▶ **Assigned task**
Look through the records, and whenever a line includes the word "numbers", copy it.

▶ **Dataset extract**
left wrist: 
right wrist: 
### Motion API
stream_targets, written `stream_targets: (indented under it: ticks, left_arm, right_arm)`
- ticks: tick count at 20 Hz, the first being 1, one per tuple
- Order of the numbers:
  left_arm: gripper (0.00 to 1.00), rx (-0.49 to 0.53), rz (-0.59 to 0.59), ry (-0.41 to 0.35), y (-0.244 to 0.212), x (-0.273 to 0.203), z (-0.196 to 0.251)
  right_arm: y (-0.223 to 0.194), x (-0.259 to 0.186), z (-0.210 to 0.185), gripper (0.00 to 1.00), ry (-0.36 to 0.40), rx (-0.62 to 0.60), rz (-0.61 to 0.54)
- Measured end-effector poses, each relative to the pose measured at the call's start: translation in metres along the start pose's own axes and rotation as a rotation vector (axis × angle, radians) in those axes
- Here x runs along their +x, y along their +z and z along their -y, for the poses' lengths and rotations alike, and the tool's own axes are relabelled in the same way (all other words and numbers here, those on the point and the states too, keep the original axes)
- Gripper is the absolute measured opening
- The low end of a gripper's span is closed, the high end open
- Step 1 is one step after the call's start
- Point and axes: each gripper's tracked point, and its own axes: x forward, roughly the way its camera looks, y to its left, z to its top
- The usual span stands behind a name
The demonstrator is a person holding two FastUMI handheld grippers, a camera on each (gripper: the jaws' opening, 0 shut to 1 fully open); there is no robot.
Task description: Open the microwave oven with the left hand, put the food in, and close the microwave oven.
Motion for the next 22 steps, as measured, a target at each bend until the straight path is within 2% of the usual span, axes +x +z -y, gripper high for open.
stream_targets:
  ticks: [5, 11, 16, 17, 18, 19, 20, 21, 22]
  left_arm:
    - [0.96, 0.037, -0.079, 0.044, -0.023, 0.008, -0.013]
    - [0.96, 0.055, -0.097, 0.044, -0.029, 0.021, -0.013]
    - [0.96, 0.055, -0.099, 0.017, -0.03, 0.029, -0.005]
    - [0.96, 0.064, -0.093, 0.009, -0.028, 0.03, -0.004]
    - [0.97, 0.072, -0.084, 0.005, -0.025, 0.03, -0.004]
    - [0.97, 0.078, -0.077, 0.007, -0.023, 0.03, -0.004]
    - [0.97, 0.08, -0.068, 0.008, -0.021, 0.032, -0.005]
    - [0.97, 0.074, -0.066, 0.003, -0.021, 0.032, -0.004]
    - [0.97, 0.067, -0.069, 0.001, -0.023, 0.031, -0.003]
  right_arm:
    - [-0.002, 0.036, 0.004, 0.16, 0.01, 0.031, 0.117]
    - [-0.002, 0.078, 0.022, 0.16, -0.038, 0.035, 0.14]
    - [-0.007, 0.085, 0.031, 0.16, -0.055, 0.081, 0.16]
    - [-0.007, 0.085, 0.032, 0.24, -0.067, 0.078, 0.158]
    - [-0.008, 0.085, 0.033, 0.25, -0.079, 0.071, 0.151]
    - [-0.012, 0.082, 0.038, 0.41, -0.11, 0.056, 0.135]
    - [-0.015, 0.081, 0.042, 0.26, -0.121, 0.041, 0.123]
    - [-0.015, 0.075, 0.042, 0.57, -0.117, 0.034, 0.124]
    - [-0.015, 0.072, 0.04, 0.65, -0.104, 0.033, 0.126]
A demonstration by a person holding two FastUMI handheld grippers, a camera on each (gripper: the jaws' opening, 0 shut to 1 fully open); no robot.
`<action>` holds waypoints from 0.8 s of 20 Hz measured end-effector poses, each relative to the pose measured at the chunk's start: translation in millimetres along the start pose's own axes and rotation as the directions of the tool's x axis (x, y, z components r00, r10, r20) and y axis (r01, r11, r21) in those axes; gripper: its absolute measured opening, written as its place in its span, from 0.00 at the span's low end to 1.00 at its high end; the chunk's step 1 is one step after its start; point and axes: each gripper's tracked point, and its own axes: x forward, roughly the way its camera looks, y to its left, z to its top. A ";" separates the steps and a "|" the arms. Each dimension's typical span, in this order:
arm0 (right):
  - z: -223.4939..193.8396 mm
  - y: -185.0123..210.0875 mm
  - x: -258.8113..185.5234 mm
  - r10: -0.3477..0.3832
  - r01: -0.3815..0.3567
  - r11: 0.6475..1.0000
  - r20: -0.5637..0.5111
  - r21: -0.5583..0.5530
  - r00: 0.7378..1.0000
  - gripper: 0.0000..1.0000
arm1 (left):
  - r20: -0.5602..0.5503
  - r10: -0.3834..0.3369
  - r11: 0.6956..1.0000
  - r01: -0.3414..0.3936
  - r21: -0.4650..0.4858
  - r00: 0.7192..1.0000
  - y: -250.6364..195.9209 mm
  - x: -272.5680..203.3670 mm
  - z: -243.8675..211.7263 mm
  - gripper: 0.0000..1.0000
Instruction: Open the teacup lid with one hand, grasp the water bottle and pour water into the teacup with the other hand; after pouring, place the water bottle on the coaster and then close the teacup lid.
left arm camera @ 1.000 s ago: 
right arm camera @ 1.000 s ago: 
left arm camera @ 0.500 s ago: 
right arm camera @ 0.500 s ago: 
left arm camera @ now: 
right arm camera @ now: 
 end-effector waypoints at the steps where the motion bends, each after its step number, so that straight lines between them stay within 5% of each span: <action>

▶ **Solution to this task**
- Order of the numbers:
- Here x runs along their +x, y along their +z and z along their -y, for the poses' lengths and rotations alike, and the tool's own axes are relabelled in the same way (all other words and numbers here, those on the point and the states too, keep the original axes)

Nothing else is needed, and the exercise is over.